Today, I think, "Oh, wow, logic is not really your strong point, either."


"Correlation does not equal causality."

The experiments cited exhibit a large body of evidence suggesting that the correlation is not coincidental. I think we can safely rule out (for example) the possibility that raising oxytocin levels causes sex... ergo... Less snarkily: throwing that phrase around does not invalidate the implications of the research. It merely reminds us that sometimes (not always) correlation is noncausal.

"What makes you think that you can't get those benefits some other way? Hugging someone raises oxycotin levels. Meditating can decrease stress and pain. Exercise is good for your heart."

I can get iron from vitamin tablets; to follow your logic, eating green leafy vegetables is therefore unimportant.

OR, I could eat green leafy vegetables, AND take vitamins.

"That those things can be had another way is a good indicator that they are not an innate part of sex."

No, it's not. It only indicates that there are multiple ways to get improvements in those life quality factors.
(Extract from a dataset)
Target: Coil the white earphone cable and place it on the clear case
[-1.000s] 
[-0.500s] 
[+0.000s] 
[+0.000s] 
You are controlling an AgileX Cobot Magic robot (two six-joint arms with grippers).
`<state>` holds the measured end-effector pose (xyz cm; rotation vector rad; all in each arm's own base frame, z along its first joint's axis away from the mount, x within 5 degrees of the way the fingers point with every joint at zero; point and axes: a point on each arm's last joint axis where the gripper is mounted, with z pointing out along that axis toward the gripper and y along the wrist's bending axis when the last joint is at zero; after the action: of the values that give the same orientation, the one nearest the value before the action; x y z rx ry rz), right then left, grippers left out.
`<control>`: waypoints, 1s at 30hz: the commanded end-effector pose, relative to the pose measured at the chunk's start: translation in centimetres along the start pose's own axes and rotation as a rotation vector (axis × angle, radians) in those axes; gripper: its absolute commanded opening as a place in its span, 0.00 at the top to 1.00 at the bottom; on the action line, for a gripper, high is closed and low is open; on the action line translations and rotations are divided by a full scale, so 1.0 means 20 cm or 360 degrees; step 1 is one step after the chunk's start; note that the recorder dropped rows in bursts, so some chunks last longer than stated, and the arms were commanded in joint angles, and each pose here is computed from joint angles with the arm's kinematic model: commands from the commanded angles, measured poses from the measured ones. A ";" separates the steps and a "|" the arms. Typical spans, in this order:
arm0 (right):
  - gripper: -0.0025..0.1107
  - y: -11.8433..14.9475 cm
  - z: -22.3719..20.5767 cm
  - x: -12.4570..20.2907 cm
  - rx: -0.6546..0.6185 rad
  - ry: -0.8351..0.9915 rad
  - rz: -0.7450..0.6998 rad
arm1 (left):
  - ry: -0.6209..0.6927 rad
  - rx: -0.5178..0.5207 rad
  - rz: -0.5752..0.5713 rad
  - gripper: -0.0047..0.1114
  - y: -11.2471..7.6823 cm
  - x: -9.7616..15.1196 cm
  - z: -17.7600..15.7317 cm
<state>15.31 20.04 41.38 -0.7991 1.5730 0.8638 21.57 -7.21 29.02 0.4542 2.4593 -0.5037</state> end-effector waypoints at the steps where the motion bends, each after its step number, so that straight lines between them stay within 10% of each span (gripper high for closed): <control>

It seems that you are still misinterpreting what I'm saying. I'm not denying the benefits of sex or that is has had a large influence on society,
Previously:
Sex itself is just sensual pleasure.

You were in fact denying the other benefits of sex. You simply changed your argument.
posted by IAmBroom at 3:16 PM on May 14, 2010


Some people consider holy orders because they are under the very mistaken impression they won't have to deal with pesky irrational humans. Just wait til they have to have dinner with the same 8 men for the next 60 years, including that one guy who sniffs and eats with his mouth open.
posted by small_ruminant at 3:31 PM on May 14, 2010 [1 favorite]


OR, I could eat green leafy vegetables, AND take vitamins.

Of course you can. But wouldn't it be wrong to think that you needed one in particular? I'm making the assumption that in this analogy, supplements can be just as good as vegetables.


You were in fact denying the other benefits of sex. You simply changed your argument.

I already said that was a mistake. I was trying to be contrary.